26. Pour dire irrecevable la demande de la salariée pour non-respect du repos quotidien obligatoire, l'arrêt retient qu'en soulevant en un moyen unique la prescription tant des demandes au titre des repos compensateurs que des demandes au titre de l'indemnisation du préjudice résultant du non-respect du repos quotidien, l'employeur a implicitement mais nécessairement considéré que la dernière demande était soumise au délai de prescription triennale, de sorte qu'elle ne soulevait pas la prescription pour la période comprise entre le 27 décembre 2014 et le 27 décembre 2015, soit deux ans avant la saisine du conseil de prud'hommes par la salariée. Il ajoute que cette erreur sur le délai de prescription applicable doit être rectifiée par la cour. Il énonce qu'il est constant que les faits invoqués par la salariée sont tous antérieurs au 27 décembre 2015, puisqu'elle évoque uniquement l'organisation d'assemblée générale de copropriétaires tardives en 2011, 2012, 2014 et, pour l'année 2015, les 2 janvier et 14 décembre, et en conclut qu'il convient de déclarer son action prescrite.
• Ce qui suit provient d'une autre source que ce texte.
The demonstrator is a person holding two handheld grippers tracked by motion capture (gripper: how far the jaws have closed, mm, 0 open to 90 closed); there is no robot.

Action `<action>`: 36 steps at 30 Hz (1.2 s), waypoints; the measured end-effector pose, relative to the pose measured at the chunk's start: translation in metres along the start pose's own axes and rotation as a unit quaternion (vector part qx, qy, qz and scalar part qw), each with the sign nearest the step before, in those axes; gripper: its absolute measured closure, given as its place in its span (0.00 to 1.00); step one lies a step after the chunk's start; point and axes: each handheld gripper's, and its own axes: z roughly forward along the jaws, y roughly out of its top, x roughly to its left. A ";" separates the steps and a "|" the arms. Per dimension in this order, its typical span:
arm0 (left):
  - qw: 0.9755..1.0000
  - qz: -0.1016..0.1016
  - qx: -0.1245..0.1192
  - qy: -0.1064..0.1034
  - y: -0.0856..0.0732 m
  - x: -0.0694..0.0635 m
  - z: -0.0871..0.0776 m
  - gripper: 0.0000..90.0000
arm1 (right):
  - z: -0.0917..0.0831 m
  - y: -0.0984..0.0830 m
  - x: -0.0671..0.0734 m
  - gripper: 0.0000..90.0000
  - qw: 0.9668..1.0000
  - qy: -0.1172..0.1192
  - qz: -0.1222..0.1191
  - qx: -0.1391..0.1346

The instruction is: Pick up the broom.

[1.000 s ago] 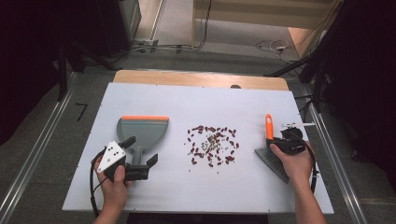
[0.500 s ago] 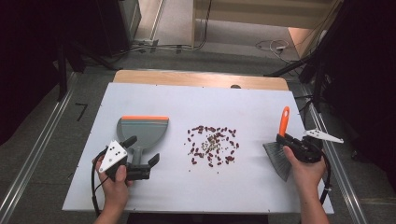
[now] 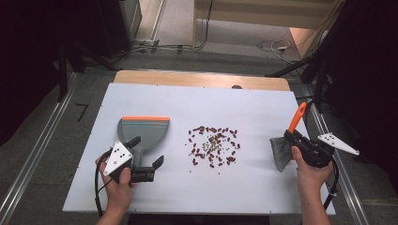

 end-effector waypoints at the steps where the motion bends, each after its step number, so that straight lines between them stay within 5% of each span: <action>1: 1.000 0.000 0.000 0.001 0.000 -0.001 0.000 0.00 | -0.001 0.001 0.001 0.76 1.000 0.002 0.002 -0.006; 18: 1.000 0.003 -0.008 -0.009 0.011 -0.012 0.006 0.00 | -0.002 0.018 0.033 0.77 0.998 0.025 -0.021 -0.045; 28: 0.999 -0.001 0.007 -0.050 0.024 -0.021 0.021 0.00 | 0.004 0.030 0.062 0.77 0.997 0.058 -0.040 -0.044; 36: 0.998 -0.001 0.011 -0.061 0.030 -0.029 0.032 0.00 | 0.010 0.035 0.083 0.76 0.994 0.081 -0.052 -0.043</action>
27. En statuant ainsi, alors qu'elle constatait que l'employeur ne soulevait pas un moyen tiré de la prescription de la demande indemnitaire de la salariée pour non-respect du repos quotidien obligatoire pour la période comprise entre le 27 décembre 2014 et le 27 décembre 2015, la cour d'appel, qui a relevé d'office ce moyen, a violé le texte susvisé.
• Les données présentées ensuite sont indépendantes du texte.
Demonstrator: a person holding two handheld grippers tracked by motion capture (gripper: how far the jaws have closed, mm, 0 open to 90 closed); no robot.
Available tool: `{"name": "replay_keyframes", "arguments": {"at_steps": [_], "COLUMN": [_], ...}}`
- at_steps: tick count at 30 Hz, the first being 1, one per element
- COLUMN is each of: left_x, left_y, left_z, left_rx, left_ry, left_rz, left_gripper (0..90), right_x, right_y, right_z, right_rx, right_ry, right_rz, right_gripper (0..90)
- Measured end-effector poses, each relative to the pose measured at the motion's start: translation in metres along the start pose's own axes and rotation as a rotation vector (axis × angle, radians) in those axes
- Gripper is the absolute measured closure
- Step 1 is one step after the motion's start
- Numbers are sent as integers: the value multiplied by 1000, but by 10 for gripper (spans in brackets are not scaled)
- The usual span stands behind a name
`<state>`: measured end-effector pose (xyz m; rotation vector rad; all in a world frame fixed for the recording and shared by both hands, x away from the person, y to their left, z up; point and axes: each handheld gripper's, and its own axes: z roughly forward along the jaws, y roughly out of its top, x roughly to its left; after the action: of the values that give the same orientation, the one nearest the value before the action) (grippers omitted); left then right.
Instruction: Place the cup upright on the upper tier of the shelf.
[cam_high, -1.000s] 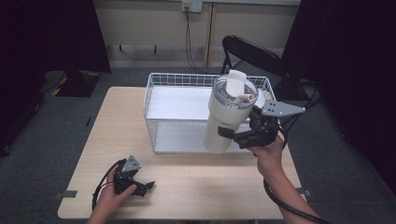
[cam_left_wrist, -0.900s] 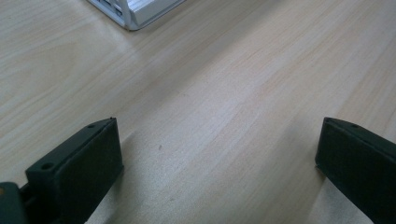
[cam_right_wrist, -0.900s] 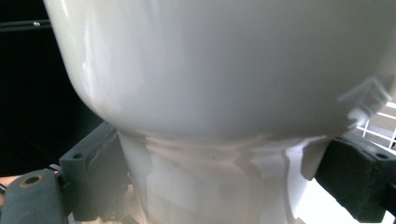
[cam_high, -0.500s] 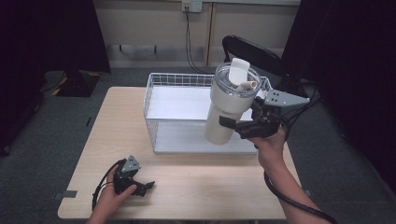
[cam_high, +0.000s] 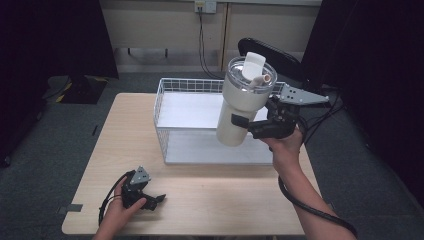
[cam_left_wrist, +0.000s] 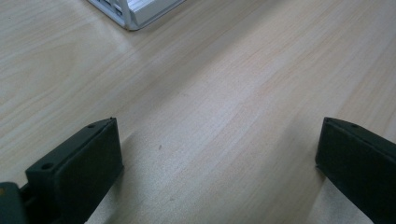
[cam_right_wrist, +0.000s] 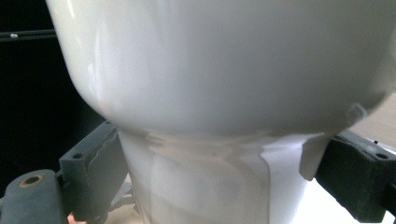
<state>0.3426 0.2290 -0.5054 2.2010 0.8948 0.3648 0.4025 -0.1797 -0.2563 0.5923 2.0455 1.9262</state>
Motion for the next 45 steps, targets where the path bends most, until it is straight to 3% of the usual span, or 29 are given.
{"name": "replay_keyframes", "arguments": {"at_steps": [20, 31, 45], "left_x": [0, 0, 0], "left_y": [0, 0, 0], "left_z": [0, 0, 0], "left_rx": [1, 0, 0], "left_ry": [1, 1, 1], "left_rz": [0, 0, 0], "left_gripper": [0, 0, 0], "right_x": [-21, -27, -35], "right_y": [13, 14, 15], "right_z": [15, 25, 33], "right_rx": [-19, 6, -6], "right_ry": [-82, -125, -156], "right_rz": [-4, -49, -53], "right_gripper": [103, 103, 103]}}
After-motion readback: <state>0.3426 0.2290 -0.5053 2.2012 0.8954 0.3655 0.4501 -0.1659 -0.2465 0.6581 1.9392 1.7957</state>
Portée et conséquences de la cassation
28. La cassation prononcée n'emporte pas cassation des chefs de dispositif de l'arrêt condamnant l'employeur aux dépens ainsi qu'au paiement d'une somme au titre de l'article 700 du code de procédure civile, justifiés par d'autres condamnations prononcées à l'encontre de celui-ci et non remises en cause.
PAR CES MOTIFS, et sans qu'il y ait lieu de statuer sur les autres griefs, la Cour :
CASSE ET ANNULE, mais seulement en ce qu'il déclare irrecevables les demandes de Mme [L] en paiement d'une indemnité pour repos compensateurs de remplacement non pris sur la période antérieure au mois de décembre 2014 ainsi que d'une indemnité pour non-respect du repos quotidien obligatoire, l'arrêt rendu le 9 juin 2022, entre les parties, par la cour d'appel de Rouen ;
Remet, sur ces points, l'affaire et les parties dans l'état où elles se trouvaient avant cet arrêt et les renvoie devant la cour d'appel de Caen ;
Condamne la société V&V associés, en son nom propre et prise en sa qualité de liquidatrice amiable du groupement d'intérêt économique Réajir, aux dépens ;
En application de l'article 700 du code de procédure civile, rejette les demandes formées par la société V&V associés, en son nom propre et ès qualités, et la condamne à payer à Mme [L] la somme de 3 000 euros ;
Dit que sur les diligences du procureur général près la Cour de cassation, le présent arrêt sera transmis pour être transcrit en marge ou à la suite de l'arrêt partiellement cassé ;
Ainsi fait et jugé par la Cour de cassation, chambre sociale, et prononcé par le président en son audience publique du quatre septembre deux mille vingt-quatre.